God, Science and Sweat: The Three Ways to Make Wine

While most people are fixated on one of them, there are really three ways to make wine.  One can
rely on God, science or sweat.

God
Let’s focus on the easiest first. God (or nature if you prefer).  For some combination of reasons, wine grown in certain places on earth is just better than others.  Many theories have been advanced. Weather, drainage, soil composition.  I’m not wading into that end of the pool in this piece but suffice it to say that a decent winemaker can make pretty good wine in Grand Cru vineyards in Burgundy.  A great winemaker makes wines that are the stuff of legend.  I could change this section to Soldi (Italian for money) because all the winemaker has to do it buy the fruits of God’s labor (or inherit it and pay the taxes).

Science
Science is the second easiest.  You can change wine with science.  Hire a consultant, buy some spinning cones, reverse osmosis machines and presto, a thin wine becomes a blockbuster.  Of course, I would argue that maintaining fleeting concepts of “soul,” balance and character become difficult to attain, but wines can certainly be changed by technology.  As to whether this is a good thing, I will leave to others to judge at present.

Sweat
Ah sweat.  Sweat is, obviously, the hardest of the three.  With all of the talk of natural wine, one conjures up images of winemakers sitting on their decks, sipping Mai Tais, waiting for nature to take its course and deliver them stunning wine.

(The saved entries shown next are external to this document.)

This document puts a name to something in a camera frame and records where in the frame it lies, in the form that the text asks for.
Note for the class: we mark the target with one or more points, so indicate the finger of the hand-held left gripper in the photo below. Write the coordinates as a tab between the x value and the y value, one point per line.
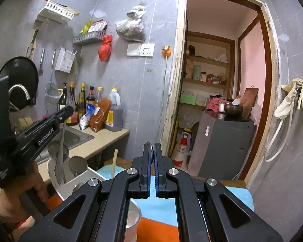
61	116

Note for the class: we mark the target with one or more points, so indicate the steel sink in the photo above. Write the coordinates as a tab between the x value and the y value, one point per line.
75	137

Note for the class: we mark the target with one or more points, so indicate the pink cloth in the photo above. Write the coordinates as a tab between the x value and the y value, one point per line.
213	104

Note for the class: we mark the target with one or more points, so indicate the steel mesh strainer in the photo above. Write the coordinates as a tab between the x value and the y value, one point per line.
51	90

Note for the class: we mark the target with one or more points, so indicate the yellow roll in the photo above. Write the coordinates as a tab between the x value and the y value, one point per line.
175	136

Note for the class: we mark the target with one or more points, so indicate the wooden chopstick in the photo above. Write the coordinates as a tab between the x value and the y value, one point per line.
113	163

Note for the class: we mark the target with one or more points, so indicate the steel spatula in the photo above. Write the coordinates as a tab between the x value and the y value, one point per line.
41	68

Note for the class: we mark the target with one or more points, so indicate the beige kitchen counter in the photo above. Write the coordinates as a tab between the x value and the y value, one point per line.
108	137

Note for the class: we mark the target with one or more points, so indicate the person's left hand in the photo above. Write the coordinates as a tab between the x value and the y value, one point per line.
35	181

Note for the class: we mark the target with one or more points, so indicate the clear bottle yellow cap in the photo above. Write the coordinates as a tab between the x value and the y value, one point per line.
98	95

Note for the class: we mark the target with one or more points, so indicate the green jar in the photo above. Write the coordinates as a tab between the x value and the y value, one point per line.
197	72

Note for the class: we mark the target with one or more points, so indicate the white wall box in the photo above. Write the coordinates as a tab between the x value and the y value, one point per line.
64	61

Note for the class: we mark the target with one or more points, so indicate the blue and white bag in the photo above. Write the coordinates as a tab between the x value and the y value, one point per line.
87	118

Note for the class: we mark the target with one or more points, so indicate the grey plastic bag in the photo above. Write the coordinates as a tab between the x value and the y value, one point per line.
131	30

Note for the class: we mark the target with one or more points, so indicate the wooden cutting board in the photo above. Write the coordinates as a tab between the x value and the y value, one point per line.
250	100

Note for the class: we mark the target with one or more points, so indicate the wooden door frame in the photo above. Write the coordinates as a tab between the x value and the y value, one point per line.
178	55

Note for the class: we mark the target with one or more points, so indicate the white slotted wall rack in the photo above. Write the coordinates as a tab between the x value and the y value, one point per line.
56	10

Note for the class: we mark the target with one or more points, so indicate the dark metal bowl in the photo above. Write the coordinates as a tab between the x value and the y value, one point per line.
232	109

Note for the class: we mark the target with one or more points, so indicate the dark sauce bottle yellow label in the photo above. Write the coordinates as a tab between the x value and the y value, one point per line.
72	98

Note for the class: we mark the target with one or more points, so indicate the orange-red food packet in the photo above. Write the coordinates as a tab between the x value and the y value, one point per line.
99	116

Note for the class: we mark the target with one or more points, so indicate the yellow snack packet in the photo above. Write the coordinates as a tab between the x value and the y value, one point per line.
86	27

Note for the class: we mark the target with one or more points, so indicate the red-capped dark bottle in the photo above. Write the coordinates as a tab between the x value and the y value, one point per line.
91	95

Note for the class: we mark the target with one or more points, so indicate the person's left forearm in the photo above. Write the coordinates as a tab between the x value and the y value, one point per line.
7	206

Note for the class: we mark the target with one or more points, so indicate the small white mug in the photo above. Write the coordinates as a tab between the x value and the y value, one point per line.
221	107

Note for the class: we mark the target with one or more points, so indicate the orange wall hook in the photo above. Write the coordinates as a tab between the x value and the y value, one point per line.
166	51

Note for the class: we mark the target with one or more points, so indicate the green box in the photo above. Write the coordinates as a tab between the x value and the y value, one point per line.
188	98

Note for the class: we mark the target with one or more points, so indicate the white wall socket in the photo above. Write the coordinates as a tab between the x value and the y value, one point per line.
147	49

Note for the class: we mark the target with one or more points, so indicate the grey cabinet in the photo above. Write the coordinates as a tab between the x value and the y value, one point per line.
217	148

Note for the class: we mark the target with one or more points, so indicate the red and white packets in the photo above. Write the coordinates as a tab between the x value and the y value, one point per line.
98	26

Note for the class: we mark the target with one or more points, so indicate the wooden shelf unit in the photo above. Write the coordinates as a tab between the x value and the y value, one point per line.
207	60

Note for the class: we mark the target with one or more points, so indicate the wooden spatula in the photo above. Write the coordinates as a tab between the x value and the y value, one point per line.
31	46

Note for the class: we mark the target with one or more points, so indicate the small brass spoon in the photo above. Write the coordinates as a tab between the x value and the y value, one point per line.
149	143

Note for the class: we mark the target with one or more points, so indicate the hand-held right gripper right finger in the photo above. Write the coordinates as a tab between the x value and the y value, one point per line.
157	176

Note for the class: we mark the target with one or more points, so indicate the white plastic cup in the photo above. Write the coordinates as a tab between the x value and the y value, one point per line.
133	221

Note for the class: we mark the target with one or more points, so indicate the red plastic bag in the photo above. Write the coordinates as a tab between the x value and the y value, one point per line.
105	50

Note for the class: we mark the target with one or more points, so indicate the yellow-capped sauce bottle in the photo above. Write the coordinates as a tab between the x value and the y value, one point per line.
82	100

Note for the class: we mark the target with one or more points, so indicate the white sack red print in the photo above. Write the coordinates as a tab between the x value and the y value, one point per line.
183	151

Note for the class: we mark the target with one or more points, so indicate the grey wall shelf basket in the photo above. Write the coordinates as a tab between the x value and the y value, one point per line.
87	38

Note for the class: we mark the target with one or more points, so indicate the large jug of dark liquid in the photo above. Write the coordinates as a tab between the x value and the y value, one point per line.
113	118

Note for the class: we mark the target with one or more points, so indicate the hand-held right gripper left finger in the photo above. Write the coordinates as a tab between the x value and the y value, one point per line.
148	174

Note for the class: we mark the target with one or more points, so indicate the white wall switch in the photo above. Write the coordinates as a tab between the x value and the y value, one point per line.
133	49

Alas, nothing could be further from the truth for great producers.

The truth is that just as God can create terroir that optimizes the amount of sun and water that each grape receives, so can man, through expenditure of copious amounts of sweat, achieve similar results.  

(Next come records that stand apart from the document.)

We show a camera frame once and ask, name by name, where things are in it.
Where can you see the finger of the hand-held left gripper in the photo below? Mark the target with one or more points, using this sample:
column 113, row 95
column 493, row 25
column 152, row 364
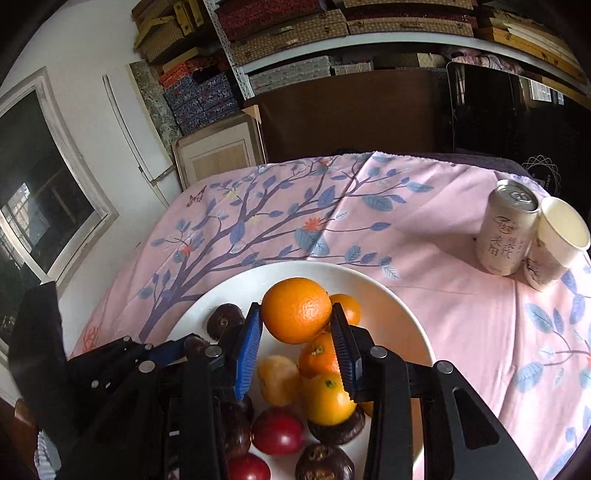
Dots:
column 168, row 354
column 99, row 374

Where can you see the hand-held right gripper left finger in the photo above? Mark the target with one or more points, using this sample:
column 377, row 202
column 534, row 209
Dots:
column 247, row 350

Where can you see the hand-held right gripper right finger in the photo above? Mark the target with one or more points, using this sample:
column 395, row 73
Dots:
column 344, row 355

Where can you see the large orange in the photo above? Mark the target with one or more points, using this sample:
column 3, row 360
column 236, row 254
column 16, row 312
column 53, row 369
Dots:
column 295, row 309

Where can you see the white plate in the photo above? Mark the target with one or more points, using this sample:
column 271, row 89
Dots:
column 397, row 314

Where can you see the large dark water chestnut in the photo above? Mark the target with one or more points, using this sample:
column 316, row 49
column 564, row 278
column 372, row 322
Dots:
column 323, row 464

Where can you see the orange tangerine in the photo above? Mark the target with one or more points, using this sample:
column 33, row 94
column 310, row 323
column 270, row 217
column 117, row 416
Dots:
column 325, row 399
column 348, row 309
column 318, row 357
column 367, row 408

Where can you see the yellow tangerine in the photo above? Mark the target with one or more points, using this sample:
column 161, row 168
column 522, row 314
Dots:
column 277, row 381

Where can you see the red plum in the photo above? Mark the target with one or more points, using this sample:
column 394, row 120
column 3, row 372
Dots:
column 277, row 431
column 249, row 468

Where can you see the pink printed tablecloth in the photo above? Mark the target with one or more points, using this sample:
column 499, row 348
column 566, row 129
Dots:
column 438, row 300

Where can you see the white framed dark panel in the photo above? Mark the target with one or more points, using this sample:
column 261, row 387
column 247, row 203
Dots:
column 81, row 159

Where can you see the framed wooden board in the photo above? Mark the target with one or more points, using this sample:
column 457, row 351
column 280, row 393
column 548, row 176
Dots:
column 217, row 159

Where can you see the pale drink can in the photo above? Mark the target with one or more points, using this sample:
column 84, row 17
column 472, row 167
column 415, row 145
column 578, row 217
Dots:
column 503, row 230

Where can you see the white paper cup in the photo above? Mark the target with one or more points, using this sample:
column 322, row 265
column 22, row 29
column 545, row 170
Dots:
column 549, row 258

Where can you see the brown wooden board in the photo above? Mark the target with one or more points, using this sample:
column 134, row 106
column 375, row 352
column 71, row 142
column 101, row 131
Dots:
column 346, row 115

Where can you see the marble slab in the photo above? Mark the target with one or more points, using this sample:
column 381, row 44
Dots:
column 150, row 101

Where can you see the stack of blue patterned boxes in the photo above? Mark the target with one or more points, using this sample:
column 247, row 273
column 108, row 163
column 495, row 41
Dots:
column 198, row 99

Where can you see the row of grey patterned boxes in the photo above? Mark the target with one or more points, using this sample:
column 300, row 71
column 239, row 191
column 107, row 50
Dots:
column 291, row 74

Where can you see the orange box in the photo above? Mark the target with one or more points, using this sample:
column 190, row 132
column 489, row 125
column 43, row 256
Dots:
column 178, row 73

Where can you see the black screen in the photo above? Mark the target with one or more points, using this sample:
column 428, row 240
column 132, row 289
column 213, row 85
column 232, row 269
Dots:
column 498, row 115

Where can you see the white metal shelf rack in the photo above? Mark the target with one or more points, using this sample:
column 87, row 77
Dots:
column 323, row 52

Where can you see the row of woven brown boxes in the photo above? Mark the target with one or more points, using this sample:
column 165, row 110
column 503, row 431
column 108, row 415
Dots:
column 286, row 30

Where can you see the pink folded cloth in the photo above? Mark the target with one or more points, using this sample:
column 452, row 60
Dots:
column 480, row 60

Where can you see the stack of yellow wooden boxes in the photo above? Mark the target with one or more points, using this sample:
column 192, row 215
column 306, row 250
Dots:
column 521, row 39

I’m not a winemaker but I’ve listened to enough of them than I know about the various techniques. I know that the best growers live in their vineyards.  I taste their results.  There is a reason that producers like Roulot make Bourgogne Blancs that taste like village wines and Premier crus that taste like the top Grand crus.  There is a reason why certain producers in places like St. Aubin, Mercurey and Monthelie make wines that are as good as the producers in Chassagne and Puligny Montrachet.

And the reason is sweat.

Just look at canopy management, for example. In good (hot) years, the winemakers leave the leaves relatively alone so that the grapes get less sunlight and do not get overripe.  In bad (cold) years, they trim the canopy to ripen the grapes more quickly than the harvest would dictate.  In short, the limitations on the vintage placed on them by God, they overcome with sweat.

I have friends that have pictures on their iphones of members of the opposite sex  that they have dated.  Not my best producers.  I have producers that have pictures of every vine that they have pruned in the bitter, hard, cold and wet months when vineyards look like death and the critical work to ensure the greatness of the next harvest begins.  

I have producers who reduce yields so that grapes grown in unheralded terroir produces wines with the concentration and depth of vineyards far more exalted.  They rip off bunches of grapes to increase the concentration of the surviving bunches.  Ultimately, terroir has certain effects on grapes as they grow.  And with terrific effort, man can often create a similar result in the vineyards.

I have producers who sweat and toil and live in the never ending, hot hell of steep and stony vineyards in the burning summer months.  Preparing their beloved crop for its ultimate goal.  Step by step.  Vine by vine.

Yes, God hath given us terroir.  And it is great.  But God also made men and women and some of them make wine.  And the great winemakers can surpass their terroir and make stunning, stunning wine.  Even from the most humble of appellations.  Doth God smile upon their efforts? Methinks that he does.